• INFORMATION PROVIDED:
++++++++++++++++++++
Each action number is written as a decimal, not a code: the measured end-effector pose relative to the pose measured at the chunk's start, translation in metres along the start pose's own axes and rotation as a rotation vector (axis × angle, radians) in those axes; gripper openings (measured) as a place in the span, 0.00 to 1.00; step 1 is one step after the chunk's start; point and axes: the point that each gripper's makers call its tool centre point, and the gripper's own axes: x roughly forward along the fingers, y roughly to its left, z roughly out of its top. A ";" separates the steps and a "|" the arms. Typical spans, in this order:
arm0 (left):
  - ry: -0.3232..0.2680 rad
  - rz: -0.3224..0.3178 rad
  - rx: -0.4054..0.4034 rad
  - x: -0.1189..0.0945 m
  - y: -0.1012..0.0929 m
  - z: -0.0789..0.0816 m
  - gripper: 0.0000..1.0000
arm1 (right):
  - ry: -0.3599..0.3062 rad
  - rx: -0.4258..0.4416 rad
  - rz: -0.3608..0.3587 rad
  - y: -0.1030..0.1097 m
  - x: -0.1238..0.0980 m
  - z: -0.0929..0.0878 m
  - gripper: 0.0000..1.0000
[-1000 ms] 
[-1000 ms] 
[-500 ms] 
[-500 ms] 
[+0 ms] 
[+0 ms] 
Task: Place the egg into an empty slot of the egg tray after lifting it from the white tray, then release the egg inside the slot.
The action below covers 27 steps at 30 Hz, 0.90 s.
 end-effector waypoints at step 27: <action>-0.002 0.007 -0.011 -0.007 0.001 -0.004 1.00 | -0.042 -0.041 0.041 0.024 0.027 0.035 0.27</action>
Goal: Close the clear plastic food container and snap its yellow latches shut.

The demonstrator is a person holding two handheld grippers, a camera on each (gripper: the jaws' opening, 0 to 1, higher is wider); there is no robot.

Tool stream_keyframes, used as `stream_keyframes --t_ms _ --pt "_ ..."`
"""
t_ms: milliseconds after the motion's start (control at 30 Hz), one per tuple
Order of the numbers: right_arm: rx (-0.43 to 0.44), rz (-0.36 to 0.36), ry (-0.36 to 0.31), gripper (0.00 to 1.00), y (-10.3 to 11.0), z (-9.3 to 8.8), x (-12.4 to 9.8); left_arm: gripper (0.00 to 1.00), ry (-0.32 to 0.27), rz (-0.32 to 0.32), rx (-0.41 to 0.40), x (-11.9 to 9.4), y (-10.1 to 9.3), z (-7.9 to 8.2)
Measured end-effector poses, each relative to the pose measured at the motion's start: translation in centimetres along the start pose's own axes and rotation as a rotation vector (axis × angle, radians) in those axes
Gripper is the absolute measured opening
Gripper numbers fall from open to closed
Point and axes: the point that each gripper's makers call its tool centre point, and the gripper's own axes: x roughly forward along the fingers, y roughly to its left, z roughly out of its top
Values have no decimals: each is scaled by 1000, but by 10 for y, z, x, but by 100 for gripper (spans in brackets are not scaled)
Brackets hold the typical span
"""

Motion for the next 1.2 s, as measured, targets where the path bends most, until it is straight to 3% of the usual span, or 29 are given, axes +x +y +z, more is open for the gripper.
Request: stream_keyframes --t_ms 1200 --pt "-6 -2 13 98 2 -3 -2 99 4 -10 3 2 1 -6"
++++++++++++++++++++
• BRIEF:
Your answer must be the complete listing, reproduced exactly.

• RESULT FOR THIS TASK:
Each action number is written as a decimal, not a code: the measured end-effector pose relative to the pose measured at the chunk's start, translation in metres along the start pose's own axes and rotation as a rotation vector (axis × angle, radians) in those axes; gripper openings (measured) as a place in the span, 0.00 to 1.00; step 1 is one step after the chunk's start; point and axes: the point that each gripper's makers call its tool centre point, and the gripper's own axes: x roughly forward along the fingers, y roughly to its left, z roughly out of its top. A ";" separates the steps and a "|" the arms. Typical spans, in this order:
arm0 (left):
  - ry: -0.3232..0.2680 rad
  - rz: -0.3224..0.3178 rad
  - rx: -0.4054..0.4034 rad
  - x: -0.1189..0.0945 m
  - y: -0.1012..0.0929 m
  - z: -0.0789..0.0816 m
  - gripper: 0.0000..1.0000
arm1 (right):
  - ry: -0.3599..0.3062 rad
  - rx: -0.4258..0.4416 rad
  - rz: -0.3608..0.3587 rad
  - y: -0.1030..0.1097 m
  - x: -0.1238..0.0980 m
  - z: -0.0929..0.0878 m
  - gripper: 0.0000..1.0000
[-1000 ms] 
[-1000 ms] 
[-500 ms] 
[-500 ms] 
[+0 ms] 
[+0 ms] 
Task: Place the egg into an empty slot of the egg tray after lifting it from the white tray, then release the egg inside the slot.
The action below covers 27 steps at 30 Hz, 0.90 s.
 end-effector waypoints at step 27: <action>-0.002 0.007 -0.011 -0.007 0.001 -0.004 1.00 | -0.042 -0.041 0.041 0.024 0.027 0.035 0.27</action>
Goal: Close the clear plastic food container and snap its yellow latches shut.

The demonstrator is a person holding two handheld grippers, a camera on each (gripper: the jaws' opening, 0 to 1, higher is wider); there is no robot.

Tool stream_keyframes, used as `stream_keyframes --t_ms _ --pt "_ ..."`
"""
t_ms: milliseconds after the motion's start (control at 30 Hz), one per tuple
Order of the numbers: right_arm: rx (-0.43 to 0.44), rz (-0.36 to 0.36), ry (-0.36 to 0.31), gripper (0.00 to 1.00), y (-10.3 to 11.0), z (-9.3 to 8.8), x (-12.4 to 9.8); left_arm: gripper (0.00 to 1.00), ry (-0.32 to 0.27), rz (-0.32 to 0.32), rx (-0.41 to 0.40), x (-11.9 to 9.4), y (-10.1 to 9.3), z (-7.9 to 8.2)
Measured end-effector poses, each relative to the pose measured at the motion's start: translation in centimetres along the start pose's own axes and rotation as a rotation vector (axis × angle, radians) in those axes
Gripper is the absolute measured opening
Gripper numbers fall from open to closed
Point and axes: the point that each gripper's makers call its tool centre point, and the gripper's own axes: x roughly forward along the fingers, y roughly to its left, z roughly out of its top
Values have no decimals: each is scaled by 1000, but by 10 for y, z, x, but by 100 for gripper (spans in brackets are not scaled)
Brackets hold the typical span
"""

Motion for the next 1.2 s, as measured, targets where the path bends most, until it is straight to 3% of the usual span, or 29 are given, axes +x +y +z, more is open for the gripper.
Request: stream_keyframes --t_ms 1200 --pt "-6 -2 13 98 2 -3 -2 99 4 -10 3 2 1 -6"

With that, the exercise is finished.